'''

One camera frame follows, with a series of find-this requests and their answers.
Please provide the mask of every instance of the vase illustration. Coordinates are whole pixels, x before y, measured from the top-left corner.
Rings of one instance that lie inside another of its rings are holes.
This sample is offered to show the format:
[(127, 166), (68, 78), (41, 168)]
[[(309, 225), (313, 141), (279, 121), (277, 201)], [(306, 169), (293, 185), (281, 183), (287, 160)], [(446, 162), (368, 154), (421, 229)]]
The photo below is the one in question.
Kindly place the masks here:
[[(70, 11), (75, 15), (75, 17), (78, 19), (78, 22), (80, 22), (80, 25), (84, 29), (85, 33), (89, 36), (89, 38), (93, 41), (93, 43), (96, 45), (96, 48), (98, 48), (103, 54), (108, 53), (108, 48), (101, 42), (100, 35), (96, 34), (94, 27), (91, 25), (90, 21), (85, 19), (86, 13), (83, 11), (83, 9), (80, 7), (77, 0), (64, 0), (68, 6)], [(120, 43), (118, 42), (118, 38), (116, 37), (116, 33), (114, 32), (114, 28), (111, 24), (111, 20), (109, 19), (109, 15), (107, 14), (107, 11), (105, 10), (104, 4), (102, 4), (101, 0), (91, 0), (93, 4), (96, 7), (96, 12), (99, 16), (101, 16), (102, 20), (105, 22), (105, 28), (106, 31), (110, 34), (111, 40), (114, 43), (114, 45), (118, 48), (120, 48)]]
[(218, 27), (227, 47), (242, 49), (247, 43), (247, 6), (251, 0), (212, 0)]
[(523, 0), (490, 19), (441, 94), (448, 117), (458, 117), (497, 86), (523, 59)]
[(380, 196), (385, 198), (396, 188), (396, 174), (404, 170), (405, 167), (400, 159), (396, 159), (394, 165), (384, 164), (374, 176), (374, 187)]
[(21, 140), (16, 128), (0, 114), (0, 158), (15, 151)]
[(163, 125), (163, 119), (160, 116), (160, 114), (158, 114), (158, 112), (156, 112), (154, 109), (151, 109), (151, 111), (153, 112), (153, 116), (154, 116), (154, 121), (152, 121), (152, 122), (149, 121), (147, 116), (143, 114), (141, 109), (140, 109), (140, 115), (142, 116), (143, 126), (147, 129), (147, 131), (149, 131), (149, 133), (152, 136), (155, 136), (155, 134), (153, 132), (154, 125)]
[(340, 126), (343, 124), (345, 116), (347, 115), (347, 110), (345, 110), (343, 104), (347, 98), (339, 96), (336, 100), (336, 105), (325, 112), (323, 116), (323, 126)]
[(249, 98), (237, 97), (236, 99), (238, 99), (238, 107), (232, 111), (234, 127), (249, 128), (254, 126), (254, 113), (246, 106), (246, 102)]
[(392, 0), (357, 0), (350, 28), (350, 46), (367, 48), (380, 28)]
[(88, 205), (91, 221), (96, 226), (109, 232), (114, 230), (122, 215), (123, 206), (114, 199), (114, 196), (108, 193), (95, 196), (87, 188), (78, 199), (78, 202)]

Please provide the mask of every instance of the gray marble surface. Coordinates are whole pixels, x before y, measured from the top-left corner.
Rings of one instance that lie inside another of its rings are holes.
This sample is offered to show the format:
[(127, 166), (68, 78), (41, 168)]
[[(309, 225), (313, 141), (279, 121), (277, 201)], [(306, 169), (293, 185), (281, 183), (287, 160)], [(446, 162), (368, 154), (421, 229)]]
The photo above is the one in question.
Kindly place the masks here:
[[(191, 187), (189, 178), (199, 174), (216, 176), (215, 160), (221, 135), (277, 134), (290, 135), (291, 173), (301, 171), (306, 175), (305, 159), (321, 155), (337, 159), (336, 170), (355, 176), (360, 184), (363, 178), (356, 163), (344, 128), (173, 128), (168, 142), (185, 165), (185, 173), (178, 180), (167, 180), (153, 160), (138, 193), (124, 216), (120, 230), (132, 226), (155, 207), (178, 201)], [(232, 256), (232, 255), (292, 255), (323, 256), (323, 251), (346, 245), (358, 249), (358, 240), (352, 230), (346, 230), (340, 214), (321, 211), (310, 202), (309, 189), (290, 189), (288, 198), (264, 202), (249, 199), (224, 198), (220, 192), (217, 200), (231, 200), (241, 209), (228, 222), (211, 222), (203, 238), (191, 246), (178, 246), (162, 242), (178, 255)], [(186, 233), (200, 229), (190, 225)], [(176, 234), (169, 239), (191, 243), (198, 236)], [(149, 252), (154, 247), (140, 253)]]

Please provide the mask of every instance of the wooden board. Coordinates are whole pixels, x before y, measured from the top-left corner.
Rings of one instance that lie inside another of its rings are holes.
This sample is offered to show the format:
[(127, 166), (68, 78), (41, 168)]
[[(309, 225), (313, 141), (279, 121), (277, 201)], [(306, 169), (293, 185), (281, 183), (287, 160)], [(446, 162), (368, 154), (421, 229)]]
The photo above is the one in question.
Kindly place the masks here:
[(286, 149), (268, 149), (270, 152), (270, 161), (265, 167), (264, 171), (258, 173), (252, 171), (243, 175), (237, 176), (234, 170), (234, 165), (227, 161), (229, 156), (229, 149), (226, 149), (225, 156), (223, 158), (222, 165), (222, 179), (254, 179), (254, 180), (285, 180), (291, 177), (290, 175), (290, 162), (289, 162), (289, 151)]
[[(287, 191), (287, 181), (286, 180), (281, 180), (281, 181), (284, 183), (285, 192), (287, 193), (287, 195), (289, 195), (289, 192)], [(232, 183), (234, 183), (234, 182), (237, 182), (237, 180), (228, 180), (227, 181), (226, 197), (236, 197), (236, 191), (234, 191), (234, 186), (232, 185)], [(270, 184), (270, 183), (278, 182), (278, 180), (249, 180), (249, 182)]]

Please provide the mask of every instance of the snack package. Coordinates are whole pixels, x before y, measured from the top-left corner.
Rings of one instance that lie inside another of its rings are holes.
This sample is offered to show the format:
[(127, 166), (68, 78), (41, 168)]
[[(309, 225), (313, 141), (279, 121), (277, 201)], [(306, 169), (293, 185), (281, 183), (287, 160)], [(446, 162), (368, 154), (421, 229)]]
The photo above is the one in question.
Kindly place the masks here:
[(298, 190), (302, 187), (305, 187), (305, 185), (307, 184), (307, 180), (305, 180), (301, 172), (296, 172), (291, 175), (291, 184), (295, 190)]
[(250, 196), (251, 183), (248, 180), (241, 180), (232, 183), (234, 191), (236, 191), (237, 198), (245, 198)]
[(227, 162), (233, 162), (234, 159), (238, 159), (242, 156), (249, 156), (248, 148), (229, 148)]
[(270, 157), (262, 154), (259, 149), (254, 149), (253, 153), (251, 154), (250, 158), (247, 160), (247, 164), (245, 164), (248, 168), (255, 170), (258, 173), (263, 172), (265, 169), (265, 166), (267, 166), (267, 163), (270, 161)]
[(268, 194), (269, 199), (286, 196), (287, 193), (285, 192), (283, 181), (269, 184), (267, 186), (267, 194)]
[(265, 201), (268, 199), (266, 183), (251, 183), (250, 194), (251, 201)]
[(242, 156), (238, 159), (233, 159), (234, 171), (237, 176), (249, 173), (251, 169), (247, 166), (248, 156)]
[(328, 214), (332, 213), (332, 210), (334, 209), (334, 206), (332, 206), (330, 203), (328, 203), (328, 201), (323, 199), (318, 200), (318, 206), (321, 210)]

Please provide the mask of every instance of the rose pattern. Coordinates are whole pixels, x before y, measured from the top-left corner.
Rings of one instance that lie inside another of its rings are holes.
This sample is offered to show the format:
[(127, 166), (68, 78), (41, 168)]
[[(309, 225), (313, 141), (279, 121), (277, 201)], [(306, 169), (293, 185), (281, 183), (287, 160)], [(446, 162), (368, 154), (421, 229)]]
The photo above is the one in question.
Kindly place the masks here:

'''

- [What you need to do]:
Output the entire set of records exactly as shown.

- [Response below]:
One camera frame follows, with a series of find-this requests and their answers.
Please provide the mask of every instance of the vase illustration. Coordinates are whole pixels, x before y, measured from the top-left corner.
Rings of one instance that lie inside another of its rings are holes.
This sample is offered to show the format:
[(127, 166), (68, 78), (41, 168)]
[[(309, 225), (313, 141), (279, 121), (277, 201)], [(306, 169), (293, 185), (281, 183), (287, 160)], [(446, 162), (368, 154), (421, 229)]]
The photo below is the one in question.
Kindly place the masks here:
[[(70, 11), (75, 15), (75, 17), (78, 19), (78, 22), (80, 22), (80, 25), (84, 29), (85, 33), (89, 36), (89, 38), (93, 41), (93, 43), (96, 45), (96, 48), (98, 48), (103, 54), (108, 53), (108, 48), (101, 42), (100, 35), (96, 34), (94, 27), (91, 25), (90, 21), (85, 19), (86, 13), (83, 11), (83, 9), (80, 7), (77, 0), (64, 0), (68, 6)], [(120, 43), (118, 42), (118, 38), (116, 37), (116, 33), (114, 32), (114, 28), (111, 24), (111, 20), (109, 19), (109, 15), (107, 14), (107, 11), (105, 10), (104, 4), (102, 4), (101, 0), (91, 0), (93, 4), (96, 7), (96, 12), (99, 16), (101, 16), (102, 20), (105, 22), (105, 28), (106, 31), (110, 34), (111, 40), (114, 43), (114, 45), (118, 48), (120, 48)]]
[(218, 27), (227, 47), (242, 49), (247, 43), (247, 6), (251, 0), (212, 0)]
[(523, 0), (490, 19), (441, 94), (448, 117), (458, 117), (497, 86), (523, 59)]
[(380, 196), (385, 198), (396, 188), (396, 174), (404, 170), (405, 167), (400, 159), (396, 159), (394, 165), (384, 164), (374, 176), (374, 187)]
[(21, 140), (16, 128), (0, 114), (0, 158), (15, 151)]
[(163, 125), (163, 119), (160, 116), (160, 114), (158, 114), (158, 112), (156, 112), (154, 109), (151, 109), (151, 111), (153, 112), (153, 116), (154, 116), (154, 121), (152, 121), (152, 122), (149, 121), (147, 116), (143, 114), (141, 109), (140, 109), (140, 115), (142, 116), (143, 126), (147, 129), (147, 131), (149, 131), (149, 133), (152, 136), (155, 136), (155, 134), (153, 132), (154, 125)]
[(340, 126), (343, 124), (345, 116), (347, 115), (347, 110), (345, 110), (343, 104), (347, 98), (339, 96), (336, 100), (336, 105), (325, 112), (323, 116), (323, 126)]
[(249, 98), (237, 97), (236, 99), (238, 99), (238, 107), (232, 111), (234, 127), (249, 128), (254, 126), (254, 113), (246, 106), (246, 102)]
[(392, 0), (357, 0), (350, 28), (350, 46), (367, 48), (380, 28)]
[(88, 205), (91, 221), (96, 226), (109, 232), (114, 230), (122, 215), (123, 206), (114, 199), (114, 196), (108, 193), (95, 196), (87, 188), (78, 199), (78, 202)]

Please provide the mask of every instance of the gray marble surface. Coordinates are whole pixels, x before y, measured from the top-left corner.
Rings of one instance that lie inside another of its rings are holes.
This sample is offered to show the format:
[(127, 166), (68, 78), (41, 168)]
[[(309, 225), (313, 141), (279, 121), (277, 201)], [(306, 169), (293, 185), (281, 183), (287, 160)], [(446, 162), (368, 154), (421, 229)]]
The photo above is the one in question.
Kindly place the masks here:
[[(191, 187), (189, 178), (199, 174), (216, 176), (215, 160), (221, 135), (277, 134), (290, 135), (291, 173), (301, 171), (306, 175), (305, 159), (321, 155), (337, 159), (336, 170), (355, 176), (360, 184), (363, 178), (356, 163), (344, 128), (173, 128), (168, 142), (185, 165), (185, 173), (178, 180), (167, 180), (153, 160), (138, 193), (124, 216), (120, 230), (132, 226), (155, 207), (178, 201)], [(232, 256), (232, 255), (292, 255), (323, 256), (323, 251), (346, 245), (358, 249), (358, 240), (352, 230), (346, 230), (340, 214), (321, 211), (310, 202), (309, 189), (290, 189), (288, 198), (264, 202), (249, 199), (224, 198), (220, 192), (217, 200), (231, 200), (241, 209), (228, 222), (211, 222), (203, 238), (191, 246), (178, 246), (162, 242), (178, 255)], [(186, 233), (200, 229), (190, 225)], [(176, 234), (169, 239), (191, 243), (198, 236)], [(149, 252), (154, 247), (140, 253)]]

Please provide the mask of every instance of the wooden board. Coordinates are whole pixels, x before y, measured from the top-left corner.
Rings of one instance that lie inside another of its rings are holes.
This sample is offered to show the format:
[(127, 166), (68, 78), (41, 168)]
[[(309, 225), (313, 141), (279, 121), (277, 201)], [(306, 169), (293, 185), (281, 183), (287, 160)], [(446, 162), (368, 154), (421, 229)]]
The photo above is the one in question.
Kindly place the masks here:
[(286, 149), (268, 149), (270, 152), (270, 161), (265, 167), (264, 171), (258, 173), (252, 171), (243, 175), (237, 176), (234, 170), (234, 165), (227, 161), (229, 156), (229, 149), (226, 149), (225, 156), (223, 158), (222, 165), (222, 179), (254, 179), (254, 180), (285, 180), (291, 177), (290, 175), (290, 162), (289, 162), (289, 151)]
[[(287, 191), (287, 181), (286, 180), (281, 180), (281, 181), (284, 183), (285, 192), (287, 193), (287, 195), (289, 195), (289, 192)], [(232, 183), (234, 183), (234, 182), (237, 182), (237, 180), (228, 180), (227, 181), (226, 197), (236, 197), (236, 191), (234, 191), (234, 186), (232, 185)], [(270, 184), (270, 183), (278, 182), (278, 180), (249, 180), (249, 182)]]

Please provide the mask of every instance of the snack package. Coordinates are whole pixels, x before y, measured from the top-left corner.
Rings of one instance that lie inside another of its rings are holes.
This sample is offered to show the format:
[(127, 166), (68, 78), (41, 168)]
[[(309, 225), (313, 141), (279, 121), (277, 201)], [(306, 169), (293, 185), (281, 183), (287, 160)], [(446, 162), (368, 154), (421, 229)]]
The photo above is the one in question.
Kindly place the masks here:
[(298, 190), (302, 187), (305, 187), (305, 185), (307, 184), (307, 180), (305, 180), (301, 172), (296, 172), (291, 175), (291, 184), (295, 190)]
[(250, 196), (251, 183), (248, 180), (241, 180), (232, 183), (234, 191), (236, 191), (237, 198), (245, 198)]
[(227, 162), (233, 162), (234, 159), (238, 159), (242, 156), (249, 156), (248, 148), (229, 148)]
[(270, 157), (262, 154), (259, 149), (254, 149), (253, 153), (251, 154), (250, 158), (247, 160), (247, 164), (245, 164), (248, 168), (255, 170), (258, 173), (263, 172), (265, 169), (265, 166), (267, 166), (267, 163), (270, 161)]
[(268, 194), (269, 199), (286, 196), (287, 193), (285, 192), (283, 181), (269, 184), (267, 186), (267, 194)]
[(265, 201), (268, 199), (266, 183), (251, 183), (250, 194), (251, 201)]
[(242, 156), (238, 159), (233, 159), (234, 171), (237, 176), (249, 173), (251, 169), (247, 166), (248, 156)]
[(328, 214), (332, 213), (332, 210), (334, 209), (334, 206), (332, 206), (330, 203), (328, 203), (328, 201), (323, 199), (318, 200), (318, 206), (321, 210)]

Please provide the mask of every instance of the rose pattern. Coordinates are whole pixels, x before y, measured from the top-left corner.
Rings of one instance that lie inside another of its rings are holes.
This sample is offered to show the format:
[(127, 166), (68, 78), (41, 168)]
[[(309, 225), (313, 141), (279, 121), (277, 201)], [(306, 169), (293, 185), (281, 183), (287, 160)], [(446, 162), (368, 154), (421, 229)]]
The photo above is the one in question.
Kindly place the masks here:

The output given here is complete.